Going down the data below, set down exactly the line with "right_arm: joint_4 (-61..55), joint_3" and each line after it through the line with "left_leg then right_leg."; no other lines.

::: SOURCE DATA

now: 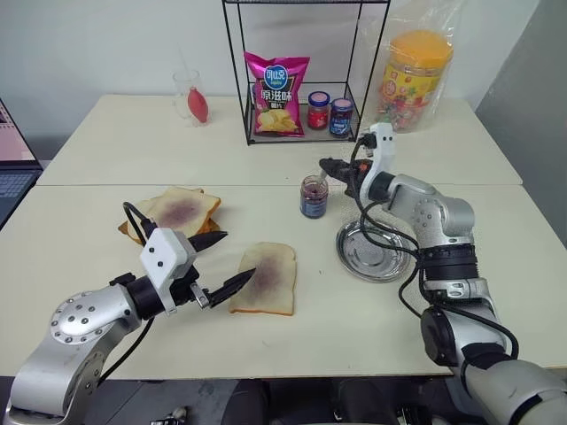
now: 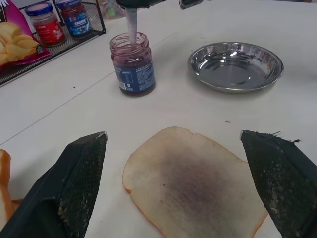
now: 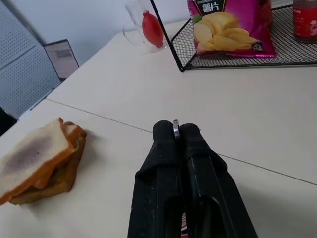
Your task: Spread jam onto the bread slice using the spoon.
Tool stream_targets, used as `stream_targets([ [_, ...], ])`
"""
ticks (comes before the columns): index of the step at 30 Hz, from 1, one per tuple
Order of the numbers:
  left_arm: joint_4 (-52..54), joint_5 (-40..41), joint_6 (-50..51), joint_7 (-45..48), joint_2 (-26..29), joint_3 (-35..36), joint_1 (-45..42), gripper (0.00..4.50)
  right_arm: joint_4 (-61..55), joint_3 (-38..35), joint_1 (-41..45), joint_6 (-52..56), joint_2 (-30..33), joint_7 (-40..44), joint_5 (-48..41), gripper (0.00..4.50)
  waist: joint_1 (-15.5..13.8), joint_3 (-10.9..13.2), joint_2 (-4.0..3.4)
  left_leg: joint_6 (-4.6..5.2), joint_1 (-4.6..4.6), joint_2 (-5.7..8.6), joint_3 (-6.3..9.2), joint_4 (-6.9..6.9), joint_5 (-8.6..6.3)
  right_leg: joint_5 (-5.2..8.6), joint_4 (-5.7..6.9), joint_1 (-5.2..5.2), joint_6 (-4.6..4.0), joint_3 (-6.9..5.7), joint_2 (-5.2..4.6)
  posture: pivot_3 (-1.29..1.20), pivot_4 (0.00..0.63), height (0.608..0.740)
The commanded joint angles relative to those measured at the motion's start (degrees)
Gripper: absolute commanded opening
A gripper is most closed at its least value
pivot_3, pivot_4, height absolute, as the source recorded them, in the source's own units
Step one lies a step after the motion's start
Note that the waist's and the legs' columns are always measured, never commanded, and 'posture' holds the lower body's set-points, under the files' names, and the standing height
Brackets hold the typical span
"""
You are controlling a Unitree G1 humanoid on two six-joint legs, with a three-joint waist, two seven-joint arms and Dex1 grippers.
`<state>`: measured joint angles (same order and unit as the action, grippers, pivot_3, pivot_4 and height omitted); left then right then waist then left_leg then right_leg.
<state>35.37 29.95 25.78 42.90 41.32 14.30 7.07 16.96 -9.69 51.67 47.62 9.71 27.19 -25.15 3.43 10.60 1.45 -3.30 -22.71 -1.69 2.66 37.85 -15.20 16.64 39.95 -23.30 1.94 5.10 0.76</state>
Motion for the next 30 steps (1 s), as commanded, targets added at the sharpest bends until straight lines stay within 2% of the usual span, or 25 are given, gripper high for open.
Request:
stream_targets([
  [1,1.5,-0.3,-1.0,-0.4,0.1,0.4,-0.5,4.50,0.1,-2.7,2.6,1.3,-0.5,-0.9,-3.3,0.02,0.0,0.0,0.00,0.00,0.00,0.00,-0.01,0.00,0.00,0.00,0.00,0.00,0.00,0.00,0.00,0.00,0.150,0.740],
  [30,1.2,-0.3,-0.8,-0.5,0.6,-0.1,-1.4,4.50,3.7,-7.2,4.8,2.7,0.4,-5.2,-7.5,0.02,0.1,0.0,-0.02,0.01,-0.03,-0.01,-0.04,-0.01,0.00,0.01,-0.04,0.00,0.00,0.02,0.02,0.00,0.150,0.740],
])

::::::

• SOLUTION TO THIS TASK:
  right_arm: joint_4 (-61..55), joint_3 (-38..35), joint_1 (-41..45), joint_6 (-52..56), joint_2 (-30..33), joint_7 (-40..44), joint_5 (-48..41), gripper (0.00..4.50)
  waist: joint_1 (-15.5..13.8), joint_3 (-10.9..13.2), joint_2 (-4.0..3.4)
  left_leg: joint_6 (-4.6..5.2), joint_1 (-4.6..4.6), joint_2 (-5.7..8.6), joint_3 (-6.3..9.2), joint_4 (-6.9..6.9), joint_5 (-8.6..6.3)
  right_leg: joint_5 (-5.2..8.6), joint_4 (-5.7..6.9), joint_1 (-5.2..5.2), joint_6 (-4.6..4.0), joint_3 (-6.9..5.7), joint_2 (-5.2..4.6)
  posture: pivot_3 (-1.29..1.20), pivot_4 (0.00..0.63), height (0.608..0.740)
The commanded joint angles relative to those measured at the motion's start (degrees)
Gripper: absolute commanded opening
A gripper is most closed at its least value
pivot_3, pivot_4, height absolute, as the source recorded them, in the source's own units
Step one lies a step after the motion's start
Note that the waist's and the legs' columns are always measured, never commanded, and 'posture' holds the lower body's set-points, under the files' names, and the standing height
Brackets hold the typical span
"""
You are controlling a Unitree G1 humanoid on two six-joint legs, with a three-joint waist, two seven-joint arms and Dex1 grippers.
`<state>`: measured joint angles (same order and unit as the action, grippers, pivot_3, pivot_4 and height omitted); left then right then waist then left_leg then right_leg.

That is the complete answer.